[How to complete this task]
Write the listing out once more, identical to the original but without pictures.

[Source material]
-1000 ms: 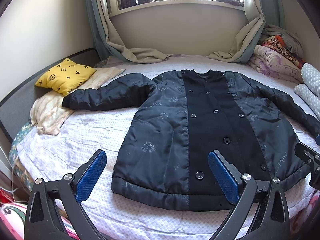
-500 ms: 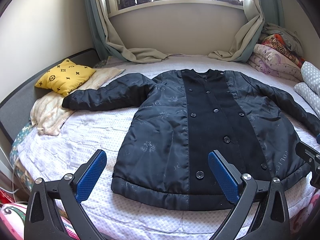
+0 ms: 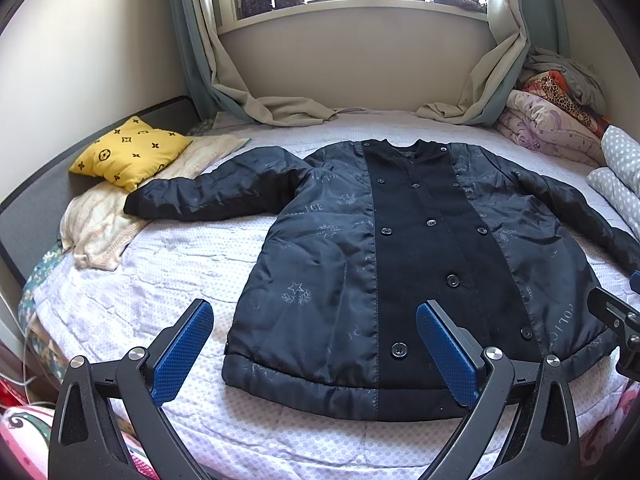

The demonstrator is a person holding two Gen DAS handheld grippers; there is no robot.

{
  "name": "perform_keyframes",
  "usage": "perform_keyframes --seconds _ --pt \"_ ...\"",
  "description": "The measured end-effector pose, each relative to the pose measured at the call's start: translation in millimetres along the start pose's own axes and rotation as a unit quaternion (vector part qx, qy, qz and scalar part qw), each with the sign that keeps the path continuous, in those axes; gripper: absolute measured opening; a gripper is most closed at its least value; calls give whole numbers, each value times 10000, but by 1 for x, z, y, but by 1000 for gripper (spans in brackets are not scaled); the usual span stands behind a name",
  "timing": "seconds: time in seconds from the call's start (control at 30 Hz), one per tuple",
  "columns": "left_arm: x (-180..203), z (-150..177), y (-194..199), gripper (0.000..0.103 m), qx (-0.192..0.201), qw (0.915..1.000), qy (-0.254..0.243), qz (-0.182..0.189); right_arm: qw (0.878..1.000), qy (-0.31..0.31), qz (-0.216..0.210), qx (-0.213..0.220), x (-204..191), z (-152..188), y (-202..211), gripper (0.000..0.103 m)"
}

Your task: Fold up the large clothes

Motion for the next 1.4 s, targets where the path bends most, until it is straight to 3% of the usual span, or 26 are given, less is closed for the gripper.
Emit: perform_keyframes --seconds 0.53,0.83,1.03,1.2,1.4 --pt "-4 -4 4 103 11 9999 123 69 9999 38 30 -94 1 2 -6 103" --pt "-29 -19 4 103 65 9991 257 -339 9999 94 -39 -104 -3 -6 -6 103" --pt "-52 -37 -3 103 22 9975 312 -631 9991 354 185 111 -4 -31 0 103" --pt "-77 -59 -18 103 -64 9964 493 -686 9984 536 -44 194 -9 -74 -7 103" --pt "-111 -70 -52 103 -463 9933 917 -536 9967 668 -235 396 -22 -112 -27 103"
Point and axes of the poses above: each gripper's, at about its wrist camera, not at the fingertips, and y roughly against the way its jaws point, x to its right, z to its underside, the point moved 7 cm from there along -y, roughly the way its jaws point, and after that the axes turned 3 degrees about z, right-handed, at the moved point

[Final answer]
-1000 ms: 
-500 ms: 
+0 ms: 

The demonstrator is a person holding two Gen DAS handheld grippers; there is no robot.

{
  "name": "perform_keyframes",
  "usage": "perform_keyframes --seconds _ --pt \"_ ...\"",
  "description": "The measured end-effector pose, each relative to the pose measured at the call's start: translation in millimetres along the start pose's own axes and rotation as a unit quaternion (vector part qx, qy, qz and scalar part qw), each with the sign that keeps the path continuous, in those axes; gripper: absolute measured opening; a gripper is most closed at its least value; calls give whole numbers, each value times 10000, but by 1 for x, z, y, but by 1000 for gripper (spans in brackets are not scaled); the usual span stands behind a name",
  "timing": "seconds: time in seconds from the call's start (control at 30 Hz), one per tuple",
  "columns": "left_arm: x (-180..203), z (-150..177), y (-194..199), gripper (0.000..0.103 m), qx (-0.192..0.201), qw (0.915..1.000), qy (-0.254..0.243), qz (-0.182..0.189); right_arm: qw (0.878..1.000), qy (-0.31..0.31), qz (-0.216..0.210), qx (-0.213..0.220), x (-204..191), z (-152..188), y (-202..211), gripper (0.000..0.103 m)"
}

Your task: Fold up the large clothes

Motion for the next 1.4 s, targets where the path bends most, until it is straight to 3% of the usual span, or 26 are given, less is closed for the gripper.
Emit: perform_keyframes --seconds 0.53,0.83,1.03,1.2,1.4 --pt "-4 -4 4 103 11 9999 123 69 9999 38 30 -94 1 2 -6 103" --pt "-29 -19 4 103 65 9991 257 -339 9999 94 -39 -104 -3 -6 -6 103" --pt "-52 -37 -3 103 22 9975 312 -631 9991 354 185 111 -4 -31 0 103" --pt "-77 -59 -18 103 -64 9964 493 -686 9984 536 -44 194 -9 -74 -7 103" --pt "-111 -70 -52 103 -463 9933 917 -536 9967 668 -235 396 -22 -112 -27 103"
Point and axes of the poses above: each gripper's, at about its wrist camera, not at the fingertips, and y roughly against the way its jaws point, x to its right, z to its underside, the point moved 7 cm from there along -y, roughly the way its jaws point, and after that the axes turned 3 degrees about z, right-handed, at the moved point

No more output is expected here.